TASK STATEMENT: Sift the material for lines containing "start", and return them.

GIVEN ENTRIES:
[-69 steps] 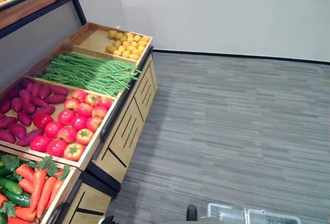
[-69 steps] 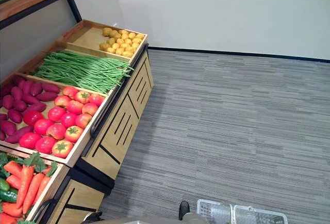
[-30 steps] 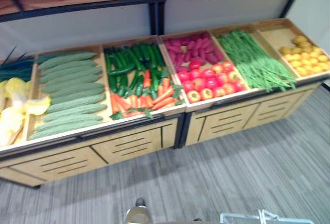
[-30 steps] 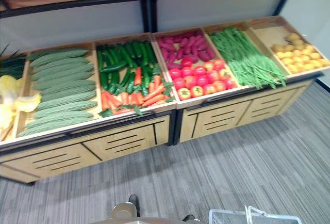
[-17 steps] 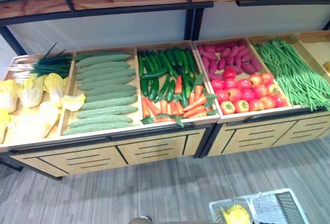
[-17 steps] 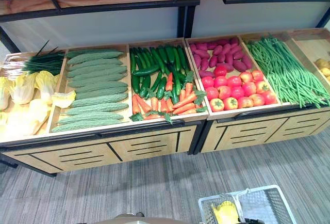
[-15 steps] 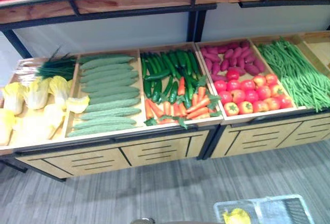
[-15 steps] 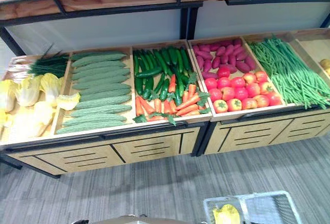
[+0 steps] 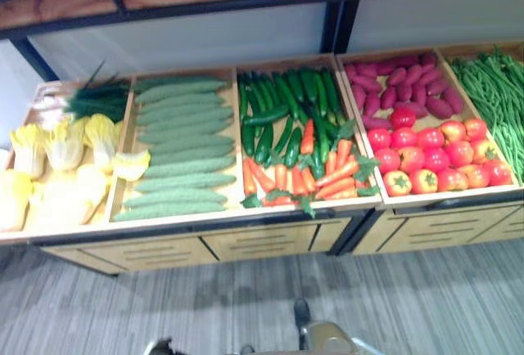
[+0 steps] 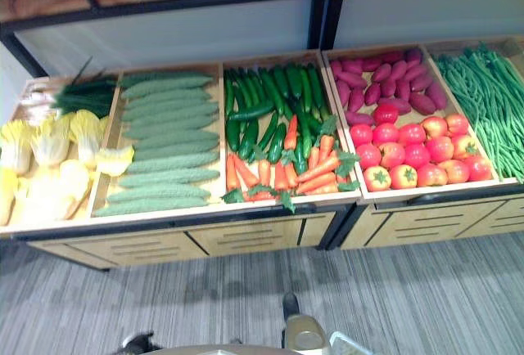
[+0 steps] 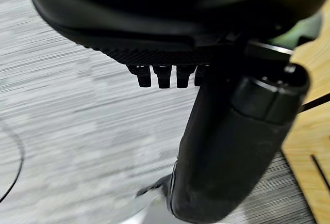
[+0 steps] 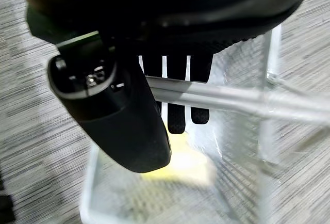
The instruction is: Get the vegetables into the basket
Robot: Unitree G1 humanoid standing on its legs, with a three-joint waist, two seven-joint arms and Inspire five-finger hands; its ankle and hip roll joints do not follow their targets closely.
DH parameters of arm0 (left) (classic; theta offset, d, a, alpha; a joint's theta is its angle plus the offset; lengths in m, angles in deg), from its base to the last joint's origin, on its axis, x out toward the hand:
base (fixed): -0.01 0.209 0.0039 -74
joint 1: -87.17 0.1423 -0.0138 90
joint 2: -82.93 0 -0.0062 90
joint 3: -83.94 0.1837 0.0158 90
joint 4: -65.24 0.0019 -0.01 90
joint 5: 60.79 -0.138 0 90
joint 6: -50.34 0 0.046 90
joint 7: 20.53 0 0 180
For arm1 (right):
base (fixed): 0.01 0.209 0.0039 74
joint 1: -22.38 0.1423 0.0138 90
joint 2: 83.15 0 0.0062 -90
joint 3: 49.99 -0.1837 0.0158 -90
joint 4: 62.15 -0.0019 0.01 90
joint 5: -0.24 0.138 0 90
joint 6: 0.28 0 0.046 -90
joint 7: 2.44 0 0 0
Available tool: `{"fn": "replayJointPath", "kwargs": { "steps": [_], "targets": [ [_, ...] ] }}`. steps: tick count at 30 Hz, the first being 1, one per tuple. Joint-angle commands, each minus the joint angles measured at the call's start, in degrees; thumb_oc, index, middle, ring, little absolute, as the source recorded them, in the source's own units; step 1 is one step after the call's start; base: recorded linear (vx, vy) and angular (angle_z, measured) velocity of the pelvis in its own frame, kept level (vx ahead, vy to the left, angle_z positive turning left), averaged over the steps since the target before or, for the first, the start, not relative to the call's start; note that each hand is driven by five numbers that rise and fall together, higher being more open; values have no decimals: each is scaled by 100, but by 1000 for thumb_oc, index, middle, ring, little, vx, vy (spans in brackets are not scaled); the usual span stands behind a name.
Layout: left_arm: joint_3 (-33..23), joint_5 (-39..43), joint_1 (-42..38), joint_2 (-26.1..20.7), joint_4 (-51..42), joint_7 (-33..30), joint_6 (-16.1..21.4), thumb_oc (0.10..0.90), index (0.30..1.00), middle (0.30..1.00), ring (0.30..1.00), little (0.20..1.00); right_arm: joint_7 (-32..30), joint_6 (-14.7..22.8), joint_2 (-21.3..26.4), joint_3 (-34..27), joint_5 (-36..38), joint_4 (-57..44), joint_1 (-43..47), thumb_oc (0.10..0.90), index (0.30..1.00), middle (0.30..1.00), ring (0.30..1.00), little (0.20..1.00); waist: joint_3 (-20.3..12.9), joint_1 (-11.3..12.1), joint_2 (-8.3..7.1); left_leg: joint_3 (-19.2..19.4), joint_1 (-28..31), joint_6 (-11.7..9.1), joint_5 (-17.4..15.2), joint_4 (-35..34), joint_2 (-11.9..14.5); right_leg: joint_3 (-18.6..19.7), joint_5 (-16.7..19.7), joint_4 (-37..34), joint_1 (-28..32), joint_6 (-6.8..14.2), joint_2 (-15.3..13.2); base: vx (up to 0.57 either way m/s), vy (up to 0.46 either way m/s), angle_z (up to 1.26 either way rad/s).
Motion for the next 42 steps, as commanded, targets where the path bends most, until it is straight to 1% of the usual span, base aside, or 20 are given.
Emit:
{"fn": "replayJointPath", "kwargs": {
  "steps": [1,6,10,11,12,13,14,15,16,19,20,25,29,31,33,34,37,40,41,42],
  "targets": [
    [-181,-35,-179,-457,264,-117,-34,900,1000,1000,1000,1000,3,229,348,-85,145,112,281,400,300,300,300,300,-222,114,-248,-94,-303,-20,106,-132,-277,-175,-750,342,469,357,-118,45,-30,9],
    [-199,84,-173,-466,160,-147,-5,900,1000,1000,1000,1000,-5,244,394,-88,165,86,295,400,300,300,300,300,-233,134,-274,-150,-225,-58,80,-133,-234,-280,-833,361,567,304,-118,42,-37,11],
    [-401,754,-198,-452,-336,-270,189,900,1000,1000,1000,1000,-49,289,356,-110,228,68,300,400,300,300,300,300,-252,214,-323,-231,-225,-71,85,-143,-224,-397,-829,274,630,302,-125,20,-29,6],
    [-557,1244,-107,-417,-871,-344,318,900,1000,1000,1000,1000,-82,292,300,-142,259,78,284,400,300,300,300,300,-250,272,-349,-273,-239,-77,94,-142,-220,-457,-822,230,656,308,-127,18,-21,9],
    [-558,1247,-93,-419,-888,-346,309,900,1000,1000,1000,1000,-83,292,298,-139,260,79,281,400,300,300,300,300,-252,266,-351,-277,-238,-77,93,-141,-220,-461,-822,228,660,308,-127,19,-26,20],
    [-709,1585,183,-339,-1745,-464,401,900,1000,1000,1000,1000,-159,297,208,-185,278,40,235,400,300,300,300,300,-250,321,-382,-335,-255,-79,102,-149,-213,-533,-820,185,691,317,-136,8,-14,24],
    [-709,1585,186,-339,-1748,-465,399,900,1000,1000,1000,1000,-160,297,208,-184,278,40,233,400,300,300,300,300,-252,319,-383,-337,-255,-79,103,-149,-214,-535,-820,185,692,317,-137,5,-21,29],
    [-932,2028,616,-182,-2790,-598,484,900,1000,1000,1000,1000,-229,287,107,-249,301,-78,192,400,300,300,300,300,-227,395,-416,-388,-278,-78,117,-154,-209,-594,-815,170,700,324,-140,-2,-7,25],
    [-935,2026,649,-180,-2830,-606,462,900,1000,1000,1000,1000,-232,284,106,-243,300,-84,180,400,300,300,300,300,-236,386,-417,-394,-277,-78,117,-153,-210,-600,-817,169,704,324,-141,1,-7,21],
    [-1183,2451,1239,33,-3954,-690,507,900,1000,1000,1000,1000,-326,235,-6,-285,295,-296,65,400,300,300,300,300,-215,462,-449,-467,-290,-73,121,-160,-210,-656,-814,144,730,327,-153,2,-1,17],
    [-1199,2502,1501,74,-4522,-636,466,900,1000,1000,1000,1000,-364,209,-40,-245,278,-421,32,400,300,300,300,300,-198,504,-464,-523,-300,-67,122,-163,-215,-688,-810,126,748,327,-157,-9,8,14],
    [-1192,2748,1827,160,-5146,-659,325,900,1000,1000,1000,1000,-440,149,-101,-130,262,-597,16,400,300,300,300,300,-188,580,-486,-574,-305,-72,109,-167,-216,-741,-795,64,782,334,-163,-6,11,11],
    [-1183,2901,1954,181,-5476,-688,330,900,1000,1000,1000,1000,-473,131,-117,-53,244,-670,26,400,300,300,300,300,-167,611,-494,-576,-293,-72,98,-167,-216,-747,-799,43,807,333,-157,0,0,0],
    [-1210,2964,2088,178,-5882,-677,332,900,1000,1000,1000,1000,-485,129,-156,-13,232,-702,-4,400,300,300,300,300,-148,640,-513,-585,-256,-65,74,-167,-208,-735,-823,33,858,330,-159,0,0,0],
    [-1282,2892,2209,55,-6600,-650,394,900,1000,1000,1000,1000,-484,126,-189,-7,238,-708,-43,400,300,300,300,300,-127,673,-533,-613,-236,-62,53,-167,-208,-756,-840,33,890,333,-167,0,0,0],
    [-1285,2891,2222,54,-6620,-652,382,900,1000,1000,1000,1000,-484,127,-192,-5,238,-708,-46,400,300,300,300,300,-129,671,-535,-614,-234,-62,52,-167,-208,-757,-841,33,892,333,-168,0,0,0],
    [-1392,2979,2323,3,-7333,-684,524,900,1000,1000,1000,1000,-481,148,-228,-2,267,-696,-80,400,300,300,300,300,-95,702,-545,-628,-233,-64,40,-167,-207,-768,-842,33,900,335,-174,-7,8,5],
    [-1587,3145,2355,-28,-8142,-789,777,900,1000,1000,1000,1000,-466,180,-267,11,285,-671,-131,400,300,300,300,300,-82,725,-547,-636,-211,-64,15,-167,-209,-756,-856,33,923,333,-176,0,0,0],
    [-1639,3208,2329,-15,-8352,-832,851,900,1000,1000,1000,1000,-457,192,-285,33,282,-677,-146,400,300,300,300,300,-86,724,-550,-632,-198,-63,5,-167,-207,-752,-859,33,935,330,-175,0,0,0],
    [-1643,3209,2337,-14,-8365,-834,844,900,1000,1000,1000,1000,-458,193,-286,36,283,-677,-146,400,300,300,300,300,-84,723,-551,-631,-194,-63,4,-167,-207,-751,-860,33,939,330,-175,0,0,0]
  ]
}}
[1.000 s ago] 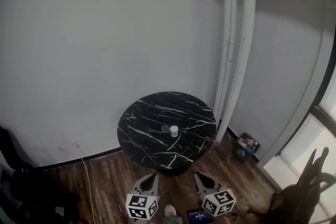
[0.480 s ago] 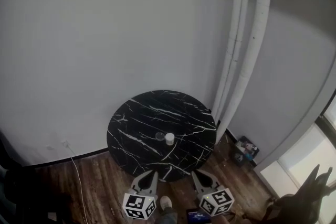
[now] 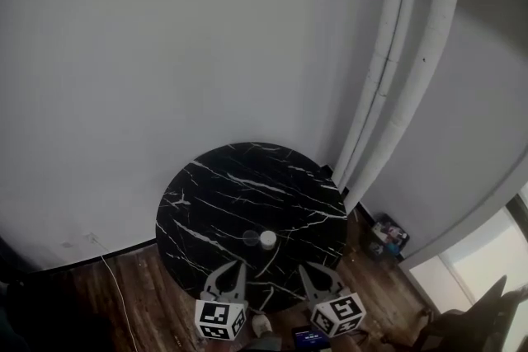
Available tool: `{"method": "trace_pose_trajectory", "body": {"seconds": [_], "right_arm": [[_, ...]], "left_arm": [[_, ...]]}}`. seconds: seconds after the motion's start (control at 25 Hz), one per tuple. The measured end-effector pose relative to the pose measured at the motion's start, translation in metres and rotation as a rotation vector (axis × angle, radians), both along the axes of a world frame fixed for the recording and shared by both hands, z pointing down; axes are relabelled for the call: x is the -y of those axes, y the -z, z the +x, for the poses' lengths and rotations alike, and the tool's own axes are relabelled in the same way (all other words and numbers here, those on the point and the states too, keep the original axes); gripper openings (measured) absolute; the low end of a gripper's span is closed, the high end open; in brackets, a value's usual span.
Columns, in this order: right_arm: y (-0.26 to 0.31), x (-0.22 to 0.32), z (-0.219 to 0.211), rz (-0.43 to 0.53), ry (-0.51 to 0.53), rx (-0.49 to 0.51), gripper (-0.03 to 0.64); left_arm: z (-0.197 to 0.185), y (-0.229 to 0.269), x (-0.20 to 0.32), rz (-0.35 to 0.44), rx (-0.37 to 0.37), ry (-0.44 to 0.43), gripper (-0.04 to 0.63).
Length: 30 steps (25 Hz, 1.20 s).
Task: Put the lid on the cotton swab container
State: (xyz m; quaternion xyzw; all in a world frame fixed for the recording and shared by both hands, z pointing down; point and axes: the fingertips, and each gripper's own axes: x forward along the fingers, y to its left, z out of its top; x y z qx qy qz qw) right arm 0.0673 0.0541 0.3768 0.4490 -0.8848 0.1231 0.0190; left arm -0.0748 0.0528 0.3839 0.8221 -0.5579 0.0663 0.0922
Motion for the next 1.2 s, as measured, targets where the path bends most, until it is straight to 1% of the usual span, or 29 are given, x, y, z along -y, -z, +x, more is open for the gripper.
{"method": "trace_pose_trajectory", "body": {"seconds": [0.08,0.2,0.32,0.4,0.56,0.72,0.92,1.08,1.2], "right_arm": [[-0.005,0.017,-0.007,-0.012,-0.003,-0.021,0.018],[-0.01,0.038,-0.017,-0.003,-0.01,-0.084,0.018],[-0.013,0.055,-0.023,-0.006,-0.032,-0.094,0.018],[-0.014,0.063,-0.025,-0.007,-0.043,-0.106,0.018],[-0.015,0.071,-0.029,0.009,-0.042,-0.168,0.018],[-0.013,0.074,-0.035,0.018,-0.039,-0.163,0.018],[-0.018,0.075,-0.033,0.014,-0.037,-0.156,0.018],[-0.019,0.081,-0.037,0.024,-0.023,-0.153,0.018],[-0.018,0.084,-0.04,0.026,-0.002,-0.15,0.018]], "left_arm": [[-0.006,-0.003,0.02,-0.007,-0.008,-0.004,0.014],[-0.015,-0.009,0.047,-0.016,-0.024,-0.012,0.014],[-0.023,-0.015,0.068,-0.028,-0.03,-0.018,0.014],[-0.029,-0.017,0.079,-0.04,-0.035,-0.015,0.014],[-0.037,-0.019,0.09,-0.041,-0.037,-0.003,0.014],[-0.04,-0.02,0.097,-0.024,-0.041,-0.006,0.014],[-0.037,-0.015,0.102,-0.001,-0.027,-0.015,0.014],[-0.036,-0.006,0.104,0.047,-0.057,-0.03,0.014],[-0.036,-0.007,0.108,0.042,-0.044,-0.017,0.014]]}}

OUTPUT FOR THIS TASK:
Available tool: `{"fn": "replayJointPath", "kwargs": { "steps": [_], "targets": [ [_, ...] ] }}`. steps: tick count at 30 Hz, the first being 1, one per tuple. Joint-angle commands, each minus the joint angles measured at the call's start, in degrees; thumb_oc, index, middle, ring, little absolute, as the source recorded them, in the source's own units; step 1 is one step after the call's start; base: recorded linear (vx, vy) and angular (angle_z, measured) velocity of the pelvis in its own frame, kept level (vx ahead, vy to the left, angle_z positive turning left), averaged over the steps since the target before or, for the first, the start, not relative to the call's start; note that each hand is driven by five numbers that rise and fall together, higher being more open; values have no decimals: each is scaled by 100, but by 1000 for thumb_oc, index, middle, ring, little, vx, vy (spans in brackets are not scaled); the usual span stands behind a name.
Available tool: `{"method": "trace_pose_trajectory", "body": {"seconds": [_], "right_arm": [[_, ...]], "left_arm": [[_, ...]]}}`. seconds: seconds after the motion's start (control at 25 Hz), one per tuple. The measured end-effector pose relative to the pose measured at the motion's start, translation in metres and rotation as a rotation vector (axis × angle, radians), both along the axes of a world frame fixed for the recording and shared by both hands, z pointing down; axes are relabelled for the call: x is the -y of those axes, y the -z, z the +x, for the poses' lengths and rotations alike, and the tool's own axes are relabelled in the same way (all other words and numbers here, those on the point and the states too, keep the original axes); gripper openings (measured) absolute; the low end of a gripper's span is closed, the high end open; in brackets, a value's usual span.

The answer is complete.